The task =>
The listing below should be written out again word for word, please.

------ Data ------

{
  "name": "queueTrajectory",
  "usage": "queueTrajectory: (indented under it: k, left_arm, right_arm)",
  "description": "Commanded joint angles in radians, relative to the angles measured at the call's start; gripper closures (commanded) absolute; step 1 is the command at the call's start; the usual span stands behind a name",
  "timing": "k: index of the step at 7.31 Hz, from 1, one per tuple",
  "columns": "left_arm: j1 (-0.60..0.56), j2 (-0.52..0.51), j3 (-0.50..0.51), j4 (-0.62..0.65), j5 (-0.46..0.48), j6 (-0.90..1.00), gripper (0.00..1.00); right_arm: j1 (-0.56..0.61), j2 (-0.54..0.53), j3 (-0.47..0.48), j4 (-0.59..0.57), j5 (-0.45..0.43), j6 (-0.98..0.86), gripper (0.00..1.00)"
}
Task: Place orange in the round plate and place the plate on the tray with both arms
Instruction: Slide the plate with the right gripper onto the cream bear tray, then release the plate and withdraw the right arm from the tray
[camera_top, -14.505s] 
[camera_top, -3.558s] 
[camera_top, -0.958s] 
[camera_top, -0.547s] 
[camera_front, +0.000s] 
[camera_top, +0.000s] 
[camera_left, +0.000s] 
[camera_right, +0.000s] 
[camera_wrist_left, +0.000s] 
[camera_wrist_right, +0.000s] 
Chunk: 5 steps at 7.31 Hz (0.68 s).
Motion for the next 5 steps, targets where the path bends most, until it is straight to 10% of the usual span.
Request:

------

Response for this exercise =>
{
  "name": "queueTrajectory",
  "usage": "queueTrajectory: (indented under it: k, left_arm, right_arm)",
  "description": "Commanded joint angles in radians, relative to the angles measured at the call's start; gripper closures (commanded) absolute; step 1 is the command at the call's start; the usual span stands behind a name",
  "timing": "k: index of the step at 7.31 Hz, from 1, one per tuple",
  "columns": "left_arm: j1 (-0.60..0.56), j2 (-0.52..0.51), j3 (-0.50..0.51), j4 (-0.62..0.65), j5 (-0.46..0.48), j6 (-0.90..1.00), gripper (0.00..1.00); right_arm: j1 (-0.56..0.61), j2 (-0.54..0.53), j3 (-0.47..0.48), j4 (-0.59..0.57), j5 (-0.45..0.43), j6 (-0.98..0.86), gripper (0.00..1.00)"
}
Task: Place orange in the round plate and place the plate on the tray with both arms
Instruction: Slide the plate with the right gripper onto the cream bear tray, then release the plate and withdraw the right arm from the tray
[camera_top, -14.505s] 
[camera_top, -3.558s] 
[camera_top, -0.958s] 
[camera_top, -0.547s] 
[camera_front, +0.000s] 
[camera_top, +0.000s] 
[camera_left, +0.000s] 
[camera_right, +0.000s] 
[camera_wrist_left, +0.000s] 
[camera_wrist_right, +0.000s] 
Chunk: 5 steps at 7.31 Hz (0.68 s).
Motion for the next 5 steps, targets where the path bends most, until it is straight to 10% of the usual span.
Request:

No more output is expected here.